In 2022, Gómez de Liaño was awarded the MVP of the Aspirant's Cup while playing again for Marinerong Pilipino. He steered the team to the finals but eventually lost to the Eco Oil-La Salle Green Archers.

=== Chooks-to-Go Pilipinas 3x3 (2021) ===
Representing Nueva Ecija Rice Vanguards in his first 3x3 tournament, Gómez de Liaño was able to lead the team to the finals against the Philippine National Team under Chooks-to-Go.

=== ASEAN Basketball League (2022) ===
Gómez de Liaño's team, Platinum Karaoke, placed third in the 3x3 tournament held in Indonesia. He also played for the BBM CLS Knights where they awarded the preseason champions.

== Professional career ==

=== Earthfriends Tokyo Z (2021) ===
On June 23, 2021, Gómez de Liaño signed with Earthfriends Tokyo Z of the B2 League. He was also selected as part of the B.League Rising Stars. At the same time, his older brother Javi played in the same league for the Ibaraki Robots.

=== BC Wolves (2022–2023) ===
After a stint with Marinerong Pilipino in the PBA D-League, Gómez de Liaño then signed with the BC Wolves for their LKL campaign on October 20, 2022.

=== Seoul SK Knights (2023–2025) ===
On June 20, 2023, Gómez de Liaño signed a three-year contract, with the third year being a player option, with Seoul SK Knights of the Korean Basketball League. On May 30, 2025, the Knights dropped Gómez de Liaño after the team acquired Arvin Tolentino. The team subsequently bought out the remaining year of Juan's contract.

=== Converge FiberXers (2025–present) ===
On August 26, 2025, Juan declared for the PBA season 50 draft. On September 7, he was drafted by the Converge FiberXers with the second overall pick.
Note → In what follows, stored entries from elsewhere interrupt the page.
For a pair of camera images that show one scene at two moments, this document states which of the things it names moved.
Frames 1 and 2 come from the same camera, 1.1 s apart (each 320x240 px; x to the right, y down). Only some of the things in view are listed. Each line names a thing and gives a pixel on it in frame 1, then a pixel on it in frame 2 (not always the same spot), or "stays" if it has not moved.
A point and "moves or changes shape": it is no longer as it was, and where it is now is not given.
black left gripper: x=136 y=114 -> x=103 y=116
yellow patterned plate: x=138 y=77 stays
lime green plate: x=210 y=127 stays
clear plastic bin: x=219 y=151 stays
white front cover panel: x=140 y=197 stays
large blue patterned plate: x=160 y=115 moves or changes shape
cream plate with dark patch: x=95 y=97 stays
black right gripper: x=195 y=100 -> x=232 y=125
Six days later, on September 13, he signed a three-year rookie contract with the team.

== Career statistics ==

Legend
| GP | Games played | GS | Games started | MPG | Minutes per game |
| FG% | Field goal percentage | 3P% | 3-point field goal percentage | FT% | Free throw percentage |
| RPG | Rebounds per game | APG | Assists per game | SPG | Steals per game |
| BPG | Blocks per game | PPG | Points per game | | Led the league |

=== Domestic leagues ===
As of the end of 2024–25 season

| Year | Team | League | GP | MPG | FG% | 3P% | FT% | RPG | APG | SPG | BPG | PPG |
|---|---|---|---|---|---|---|---|---|---|---|---|---|
| 2021–22 | Earthfriends Tokyo Z | B2.League | 17 | 16.3 | .352 | .200 | .261 | 2.2 | 2.4 | .5 | .1 | 5.3 |
| 2022–23 | BC Wolves | LKL | 7 | 5.2 | .364 | .286 | 1.000 | 1.1 | 0.6 | .1 | .1 | 3.0 |
| 2023–24 | Seoul SK Knights | KBL | 17 | 11.1 | .472 | .292 | .429 | 1.8 | 1.6 | .5 | .1 | 4.6 |
| 2024–25 | Seoul SK Knights | KBL | 36 | 8.4 | .432 | .323 | .556 | 1.5 | 1.1 | .4 | .0 | 3.2 |

== National team career ==
===Junior national team===
Gómez de Liaño played for the Philippines on the 2015 FIBA Asia Under-16 Championship in Indonesia and were champions in the SEABA.

He also played in the 2017 FIBA 3x3 U18 World Cup in China.

===Senior national team===
He played for the first and second windows of the 2022 FIBA Asia Cup qualification against Indonesia and Thailand. His averages were 12 points, 3 assists and 3 rebounds. On the second FIBA window, he had the chance to play with his brother Javi where he averaged double-digit points a game. Both were named players of the game.

Gómez de Liaño was called again to represent the national team for the third window of the 2023 FIBA Basketball World Cup qualification against New Zealand and India.

In 2026, Gómez de Liaño was called up to the national team after several years. In his first game back, he had 10 points and two assists in a loss to New Zealand. In a rematch against them during the third window of 2027 FIBA Basketball World Cup qualification, he led with 23 points, six rebounds, and five assists in a double-overtime loss. He then led the team in scoring with 16 points and three rebounds off the bench in a win over Iran.